Katie’s story illustrates that since women’s and men’s communications styles are different, what might work well in male culture—bravado and assertive displays of competence—can be off-putting for women. It’s incumbent upon salespeople to learn the cultural norms of female conversational styles, or risk turning off their customers without ever understanding why.
Women factor in the needs of people who aren’t there
When women shop, they constantly evaluate how their purchases might impact the people they care about most. They automatically factor in the needs and opinions of these friends, family members, and colleagues, even if they are the sole decision maker in a transaction. It’s important to address these absent influencers during the sales process by asking your prospect if there are other people who will be using the product or involved with it in some way. By doing so, you may be able to surface unspoken barriers to sale. Think of these absent people as a woman’s mental version of a Broadway cast. It’s up to you to find out who else is in her play.
“When my husband and I bought a family car, we wanted an SUV, but we made sure to buy one with a handle inside the door so that my elderly mother could get in and out of it easily,” said Jill, a thirty-something mother of three. “Some of the SUVs have a really high step-up. And even though my
mom lives in Iowa and only visits three or four times a year, I still felt that it was important that she be able to get in and out of our car with no trouble, and that was a big factor in our purchasing decision.” Jill’s elderly mother didn’t accompany her on her new-car search, and doesn’t even live in her state, but she was there as an invisible part of Jill’s decision-making process.

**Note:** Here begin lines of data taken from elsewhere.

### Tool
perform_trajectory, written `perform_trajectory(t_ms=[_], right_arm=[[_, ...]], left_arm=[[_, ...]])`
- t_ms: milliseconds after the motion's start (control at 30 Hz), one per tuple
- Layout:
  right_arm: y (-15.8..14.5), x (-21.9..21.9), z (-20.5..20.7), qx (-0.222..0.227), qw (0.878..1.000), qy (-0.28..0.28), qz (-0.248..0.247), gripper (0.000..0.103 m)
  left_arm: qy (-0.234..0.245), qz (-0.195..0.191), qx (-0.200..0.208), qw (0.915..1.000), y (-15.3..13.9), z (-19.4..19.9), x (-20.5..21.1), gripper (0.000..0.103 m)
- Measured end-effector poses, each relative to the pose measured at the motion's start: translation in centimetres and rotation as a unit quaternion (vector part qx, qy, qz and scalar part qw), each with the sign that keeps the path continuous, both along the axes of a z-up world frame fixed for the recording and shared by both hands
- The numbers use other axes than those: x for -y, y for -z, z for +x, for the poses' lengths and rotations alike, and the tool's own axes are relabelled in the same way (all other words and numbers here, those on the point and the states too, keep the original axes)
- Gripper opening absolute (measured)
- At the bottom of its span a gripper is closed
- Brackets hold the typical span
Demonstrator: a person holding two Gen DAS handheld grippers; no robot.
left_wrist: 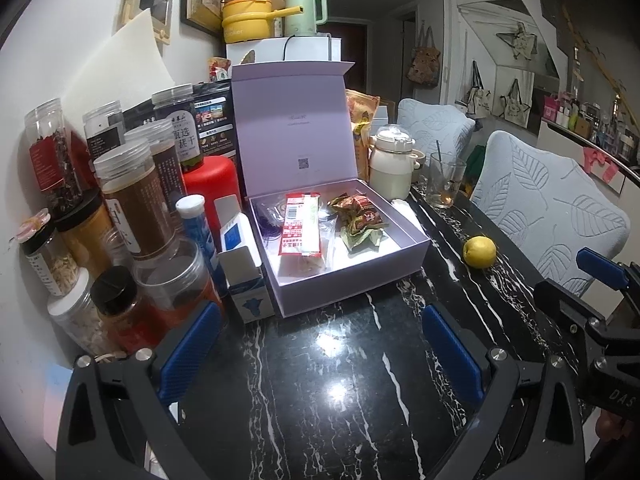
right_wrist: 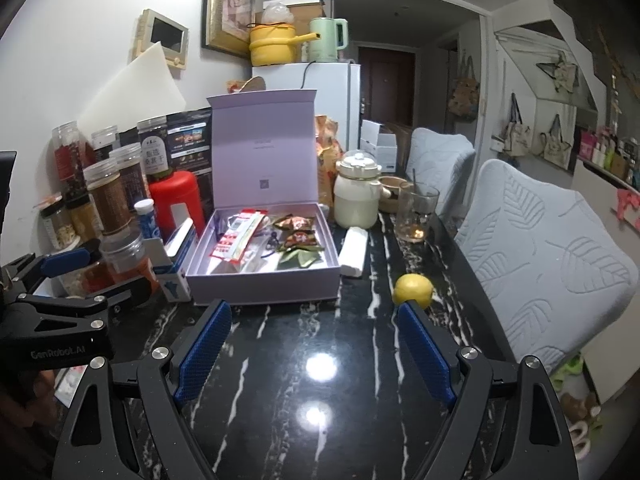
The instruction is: Organize soft objects
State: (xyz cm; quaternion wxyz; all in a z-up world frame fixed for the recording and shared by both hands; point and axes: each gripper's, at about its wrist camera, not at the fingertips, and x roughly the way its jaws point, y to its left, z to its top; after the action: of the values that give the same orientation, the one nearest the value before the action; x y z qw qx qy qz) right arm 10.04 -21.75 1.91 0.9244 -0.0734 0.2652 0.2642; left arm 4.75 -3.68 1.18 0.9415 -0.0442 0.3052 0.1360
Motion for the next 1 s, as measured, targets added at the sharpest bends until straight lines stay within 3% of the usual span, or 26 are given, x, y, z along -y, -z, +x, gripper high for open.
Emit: perform_trajectory(t_ms=[1000], right_arm=[[0.17,0.89,0.02,0.0,1.0,0.012,-0.01,0.086]], left_arm=[[0.017,-0.002,-0.009,0.9998,-0.06,0.21,0.67,0.102]])
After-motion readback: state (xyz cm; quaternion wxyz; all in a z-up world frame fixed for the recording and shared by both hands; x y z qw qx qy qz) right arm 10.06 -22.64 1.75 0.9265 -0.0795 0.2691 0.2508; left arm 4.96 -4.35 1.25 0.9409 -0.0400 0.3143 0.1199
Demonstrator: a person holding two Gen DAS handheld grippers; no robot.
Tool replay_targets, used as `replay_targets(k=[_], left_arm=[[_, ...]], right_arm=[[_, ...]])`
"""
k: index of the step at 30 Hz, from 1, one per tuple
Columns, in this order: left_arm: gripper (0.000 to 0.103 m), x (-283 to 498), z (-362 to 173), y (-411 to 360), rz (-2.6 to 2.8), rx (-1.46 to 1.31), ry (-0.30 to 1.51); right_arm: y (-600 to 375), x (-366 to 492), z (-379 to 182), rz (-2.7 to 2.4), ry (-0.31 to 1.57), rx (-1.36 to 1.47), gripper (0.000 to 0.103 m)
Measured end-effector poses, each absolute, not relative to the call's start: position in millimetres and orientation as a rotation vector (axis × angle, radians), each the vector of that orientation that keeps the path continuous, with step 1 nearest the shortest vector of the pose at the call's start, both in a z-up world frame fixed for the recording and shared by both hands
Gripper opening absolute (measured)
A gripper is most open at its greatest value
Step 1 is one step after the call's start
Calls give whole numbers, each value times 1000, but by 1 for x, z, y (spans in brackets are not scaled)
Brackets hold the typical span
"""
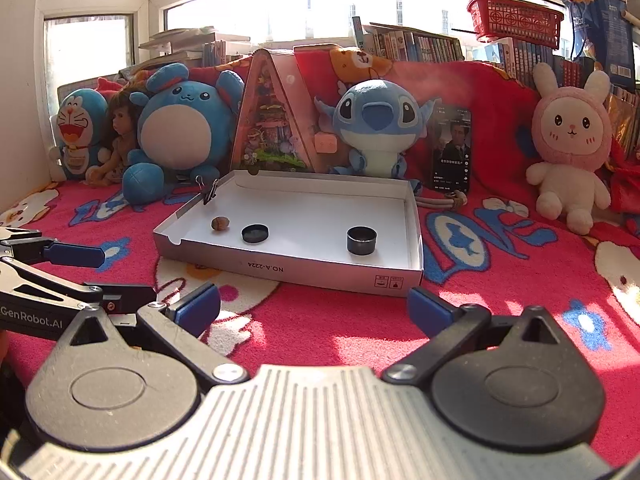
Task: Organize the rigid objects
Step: 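Withdraw both tools from the box toward the objects on the blanket, then grasp the black binder clip with the left tool while the right tool grasps a flat black lid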
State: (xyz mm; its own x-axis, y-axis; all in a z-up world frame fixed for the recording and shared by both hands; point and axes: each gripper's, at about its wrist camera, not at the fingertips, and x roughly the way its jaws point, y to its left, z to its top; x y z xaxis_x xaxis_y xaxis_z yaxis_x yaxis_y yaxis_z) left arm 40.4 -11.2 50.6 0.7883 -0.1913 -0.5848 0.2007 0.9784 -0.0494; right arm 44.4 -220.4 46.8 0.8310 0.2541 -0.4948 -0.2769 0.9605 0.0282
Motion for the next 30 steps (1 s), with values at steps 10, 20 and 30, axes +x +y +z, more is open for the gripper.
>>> replay_targets(k=[10,20,30], left_arm=[[87,27,38,-11,-194,19,630],[81,-1,29,-8,-189,30,623],[45,-30,31,-1,-208,26,664]], right_arm=[[-221,25,35,292,506,-29,103],[-219,-2,23,342,515,-59,97],[-211,-28,17,404,578,-62,59]])
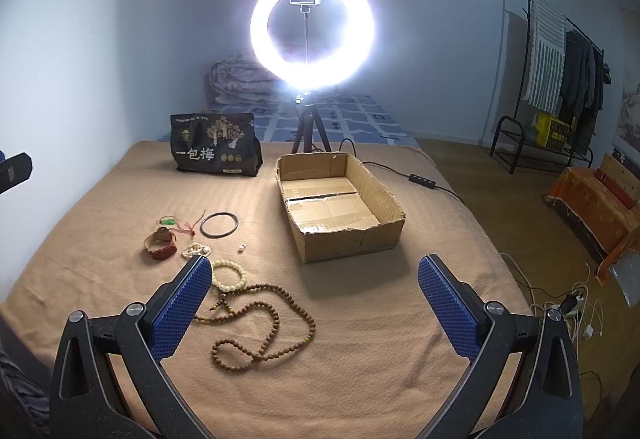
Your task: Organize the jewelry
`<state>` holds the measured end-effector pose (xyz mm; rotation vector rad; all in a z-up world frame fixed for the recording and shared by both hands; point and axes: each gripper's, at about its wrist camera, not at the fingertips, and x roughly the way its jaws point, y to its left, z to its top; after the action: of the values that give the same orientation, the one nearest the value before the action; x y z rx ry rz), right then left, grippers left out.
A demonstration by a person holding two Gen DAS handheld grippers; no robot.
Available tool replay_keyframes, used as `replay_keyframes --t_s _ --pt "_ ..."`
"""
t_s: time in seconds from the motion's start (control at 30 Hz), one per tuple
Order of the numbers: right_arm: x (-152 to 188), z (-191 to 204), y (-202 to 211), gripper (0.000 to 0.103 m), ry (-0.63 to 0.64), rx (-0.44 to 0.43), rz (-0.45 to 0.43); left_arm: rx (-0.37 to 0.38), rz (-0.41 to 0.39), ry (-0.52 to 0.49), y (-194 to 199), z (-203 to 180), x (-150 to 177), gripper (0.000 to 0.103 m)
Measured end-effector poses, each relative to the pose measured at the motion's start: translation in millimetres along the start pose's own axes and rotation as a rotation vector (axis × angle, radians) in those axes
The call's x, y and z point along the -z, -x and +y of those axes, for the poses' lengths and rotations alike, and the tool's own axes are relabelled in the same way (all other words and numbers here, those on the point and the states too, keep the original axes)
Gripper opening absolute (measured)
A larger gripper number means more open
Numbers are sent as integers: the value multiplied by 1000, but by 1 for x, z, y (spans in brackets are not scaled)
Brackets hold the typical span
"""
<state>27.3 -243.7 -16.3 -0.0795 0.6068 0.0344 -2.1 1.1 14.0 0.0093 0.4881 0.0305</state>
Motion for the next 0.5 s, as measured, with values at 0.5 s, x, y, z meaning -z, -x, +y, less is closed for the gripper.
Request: replay_keyframes --t_s 0.5 --pt "0 0 0 102 -1 0 2 -1 2 -2 0 0 4 103"
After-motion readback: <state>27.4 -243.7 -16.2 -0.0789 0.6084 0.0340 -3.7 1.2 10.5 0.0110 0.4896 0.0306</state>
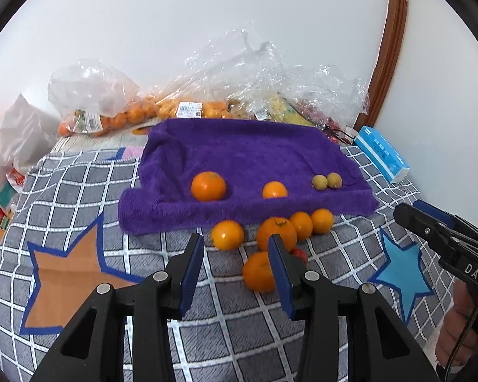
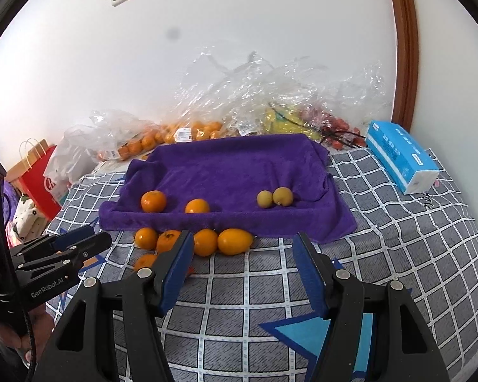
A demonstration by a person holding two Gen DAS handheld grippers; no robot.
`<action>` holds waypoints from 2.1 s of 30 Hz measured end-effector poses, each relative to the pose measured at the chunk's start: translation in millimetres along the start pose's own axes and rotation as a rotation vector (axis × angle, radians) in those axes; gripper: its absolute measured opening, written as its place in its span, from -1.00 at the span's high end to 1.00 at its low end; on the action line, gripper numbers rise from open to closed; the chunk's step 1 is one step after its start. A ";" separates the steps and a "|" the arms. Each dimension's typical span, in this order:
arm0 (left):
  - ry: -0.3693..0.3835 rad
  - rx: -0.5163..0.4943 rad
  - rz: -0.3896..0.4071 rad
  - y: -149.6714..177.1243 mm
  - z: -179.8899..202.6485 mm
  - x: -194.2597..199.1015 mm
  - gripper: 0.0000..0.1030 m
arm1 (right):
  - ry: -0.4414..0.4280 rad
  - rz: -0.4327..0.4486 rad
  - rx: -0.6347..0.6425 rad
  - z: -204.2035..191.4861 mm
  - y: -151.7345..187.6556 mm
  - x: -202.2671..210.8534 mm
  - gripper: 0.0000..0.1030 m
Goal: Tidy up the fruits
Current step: 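Move both tools back toward the fruit row in front of the towel, then grasp the large yellow lemon with the right tool while the left tool grasps a mandarin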
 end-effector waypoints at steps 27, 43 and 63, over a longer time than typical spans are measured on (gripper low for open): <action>-0.033 0.078 0.004 -11.1 -47.6 -37.2 0.23 | -0.034 -0.111 0.076 -6.7 11.4 -71.4 0.21; 0.031 0.124 -0.023 -2.6 -53.8 -55.1 0.03 | -0.091 -0.185 0.024 -1.6 11.6 -117.0 0.21; 0.091 0.131 -0.073 4.4 -50.4 -67.5 0.03 | -0.060 -0.160 0.074 2.5 17.0 -113.9 0.16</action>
Point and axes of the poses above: each gripper's, at about its wrist camera, not at the fingertips, and x roughly against the way its jaws point, z to its right, y to its underside, the point moved 1 cm from there along -x, roughly the way its jaws point
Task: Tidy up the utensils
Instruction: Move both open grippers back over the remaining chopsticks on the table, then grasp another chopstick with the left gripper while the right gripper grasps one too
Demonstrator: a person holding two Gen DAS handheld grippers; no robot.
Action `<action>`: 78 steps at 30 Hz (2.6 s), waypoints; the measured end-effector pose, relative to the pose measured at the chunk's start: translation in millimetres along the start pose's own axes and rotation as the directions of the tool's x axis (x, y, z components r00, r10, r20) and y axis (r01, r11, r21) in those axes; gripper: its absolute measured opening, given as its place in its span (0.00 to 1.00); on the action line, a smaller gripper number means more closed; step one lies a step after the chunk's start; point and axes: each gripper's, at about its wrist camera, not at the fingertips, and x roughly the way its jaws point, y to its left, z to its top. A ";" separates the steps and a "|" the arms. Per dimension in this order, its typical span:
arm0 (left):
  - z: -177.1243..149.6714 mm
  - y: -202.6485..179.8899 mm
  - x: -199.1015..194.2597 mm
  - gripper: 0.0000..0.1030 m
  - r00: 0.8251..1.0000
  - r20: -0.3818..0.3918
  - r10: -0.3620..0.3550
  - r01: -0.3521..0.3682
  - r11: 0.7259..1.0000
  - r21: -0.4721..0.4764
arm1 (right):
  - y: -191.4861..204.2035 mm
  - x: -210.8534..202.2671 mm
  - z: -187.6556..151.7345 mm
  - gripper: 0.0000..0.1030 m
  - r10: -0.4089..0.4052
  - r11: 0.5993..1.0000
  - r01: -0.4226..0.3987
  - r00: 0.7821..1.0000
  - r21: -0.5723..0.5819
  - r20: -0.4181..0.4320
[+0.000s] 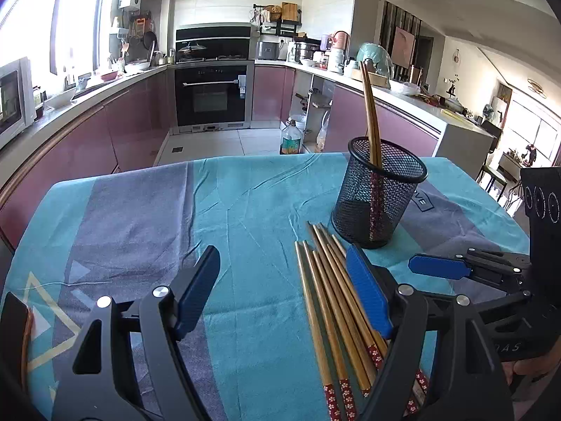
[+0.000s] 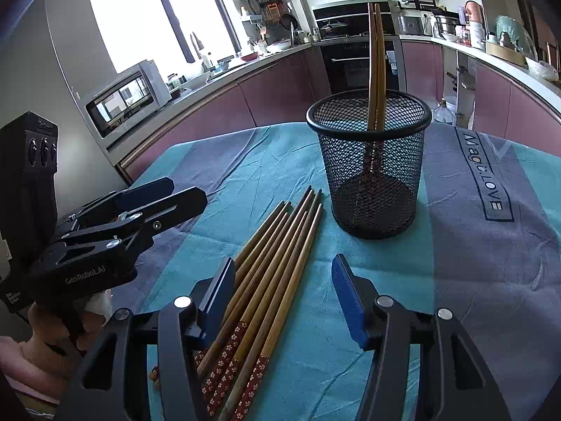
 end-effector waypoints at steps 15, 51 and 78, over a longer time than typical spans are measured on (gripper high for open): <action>-26.4 -2.7 23.3 0.67 0.994 -0.111 -0.011 0.013 1.000 0.017 | -1.0 16.1 -7.2 0.43 -0.027 1.000 0.027 0.998 0.001 -0.053; -39.0 -17.9 56.9 0.39 0.969 -0.244 -0.026 0.047 0.996 0.081 | 4.6 32.1 -10.3 0.21 -0.091 0.996 0.089 0.991 -0.028 -0.099; -29.0 -18.8 70.7 0.10 0.967 -0.250 -0.055 0.066 0.997 0.039 | -5.5 45.5 5.5 0.05 -0.115 0.993 0.116 0.988 -0.003 -0.101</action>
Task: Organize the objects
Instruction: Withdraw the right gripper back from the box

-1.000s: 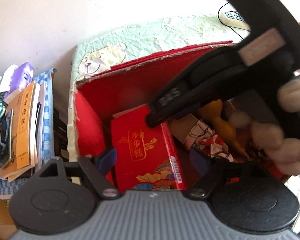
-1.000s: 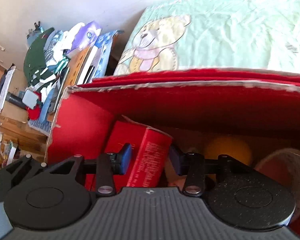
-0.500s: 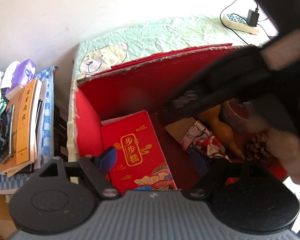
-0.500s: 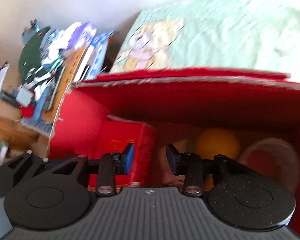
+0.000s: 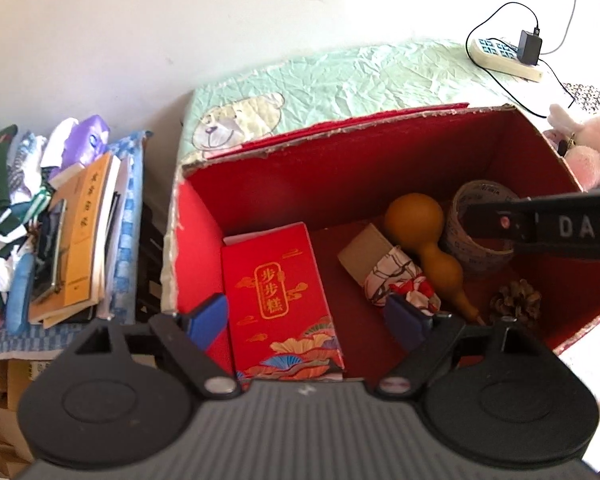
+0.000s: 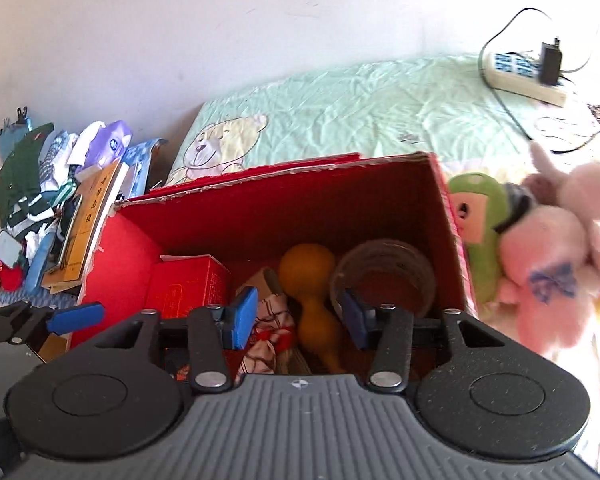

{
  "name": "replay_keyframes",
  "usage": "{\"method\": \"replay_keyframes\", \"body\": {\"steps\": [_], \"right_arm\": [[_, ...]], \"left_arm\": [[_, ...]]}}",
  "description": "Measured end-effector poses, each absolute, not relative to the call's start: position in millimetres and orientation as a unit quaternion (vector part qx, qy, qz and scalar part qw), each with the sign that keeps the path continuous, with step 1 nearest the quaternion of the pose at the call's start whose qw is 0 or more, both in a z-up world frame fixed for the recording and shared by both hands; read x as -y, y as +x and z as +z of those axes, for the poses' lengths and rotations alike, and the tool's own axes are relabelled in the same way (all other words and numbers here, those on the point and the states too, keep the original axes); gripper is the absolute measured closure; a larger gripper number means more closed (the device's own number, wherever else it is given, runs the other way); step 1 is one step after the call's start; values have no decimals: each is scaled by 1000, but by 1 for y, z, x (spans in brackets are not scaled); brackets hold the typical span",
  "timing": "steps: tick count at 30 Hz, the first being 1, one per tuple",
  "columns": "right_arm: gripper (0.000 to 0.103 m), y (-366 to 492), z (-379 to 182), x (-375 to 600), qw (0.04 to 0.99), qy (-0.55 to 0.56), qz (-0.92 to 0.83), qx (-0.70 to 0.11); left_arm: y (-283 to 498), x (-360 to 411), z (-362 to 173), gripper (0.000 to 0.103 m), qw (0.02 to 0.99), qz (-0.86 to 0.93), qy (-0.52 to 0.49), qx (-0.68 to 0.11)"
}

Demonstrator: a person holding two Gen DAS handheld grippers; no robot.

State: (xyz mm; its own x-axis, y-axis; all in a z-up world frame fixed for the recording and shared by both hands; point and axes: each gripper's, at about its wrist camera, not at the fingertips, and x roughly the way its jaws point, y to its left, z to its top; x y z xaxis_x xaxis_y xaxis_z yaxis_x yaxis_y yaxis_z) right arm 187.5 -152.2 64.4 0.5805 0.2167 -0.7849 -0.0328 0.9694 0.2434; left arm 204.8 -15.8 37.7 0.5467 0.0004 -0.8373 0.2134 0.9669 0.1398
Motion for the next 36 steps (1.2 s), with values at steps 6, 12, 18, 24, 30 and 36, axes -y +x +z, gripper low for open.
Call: {"method": "replay_keyframes", "body": {"steps": [6, 12, 18, 24, 30, 36], "right_arm": [[44, 162, 76, 151, 896, 96, 56, -430], [41, 140, 85, 155, 904, 100, 50, -413], [41, 125, 88, 158, 907, 96, 51, -407], [40, 113, 89, 161, 907, 91, 60, -408], [39, 99, 91, 170, 908, 80, 66, -405], [38, 84, 88, 189, 906, 74, 75, -410]], "left_arm": [[190, 19, 49, 12, 878, -44, 110, -464], [175, 22, 57, 10, 883, -34, 108, -455], [162, 31, 61, 10, 886, -26, 115, -449], [151, 35, 63, 9, 885, -28, 101, -453], [138, 40, 63, 4, 886, -28, 85, -455], [121, 54, 58, 4, 881, -34, 81, -465]]}}
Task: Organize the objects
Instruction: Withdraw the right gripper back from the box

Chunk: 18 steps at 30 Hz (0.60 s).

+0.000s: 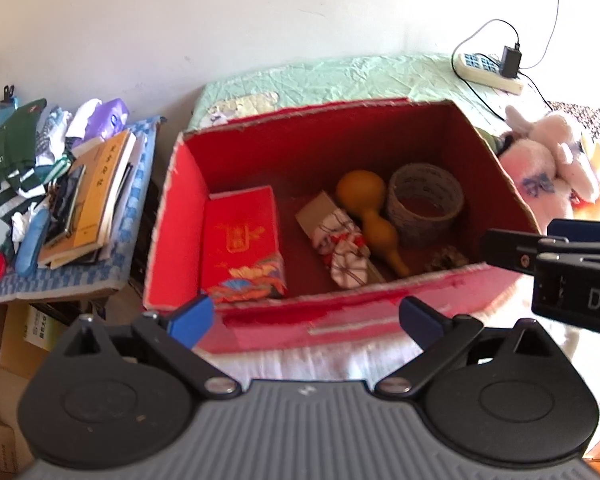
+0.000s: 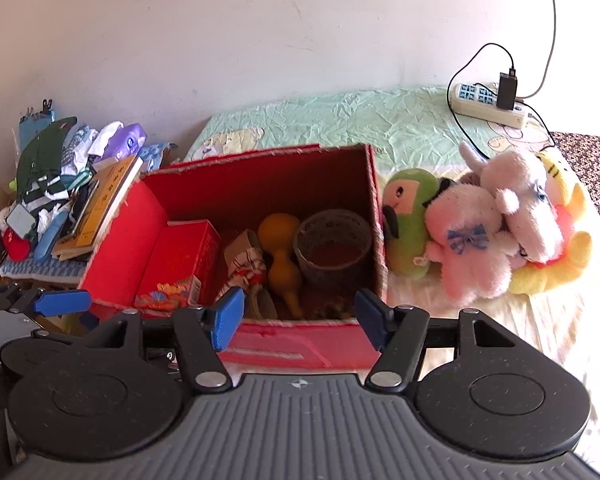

Women are more interested in product benefits than specs
As we learned in the last chapter, women are far more interested in the
what
than in the
why
. It’s more powerful to say, “This side-by-side refrigerator/freezer can hold sixteen frozen pizzas,” than to say, “This side-by-side refrigerator/freezer is thirty cubic feet.” Cubic feet and other commonly used measurements that describe size just aren’t meaningful to most people. The same thing goes for acronyms, the scourge of business-to-business selling experiences. Forget them. Instead, speak in practical terms and paint pictures with stories.
I once called Allstate to check on pricing for auto insurance, and instead of leaping right into a complicated discussion of premiums, deductibles, and liabilities, the salesperson painted pictures of how I would use the service, through stories like this: “Imagine if you got caught in a snowstorm on the side of the road on Thanksgiving Day and you had family coming over for dinner. If you got an Allstate plan, we’d make sure you got home quickly and safely.” Wow. Painting such a vivid picture had a more powerful effect on me than any discussion of policy terms ever could. The
policy discussions would come later, but capturing my imagination at the beginning of the sales process was the most important part.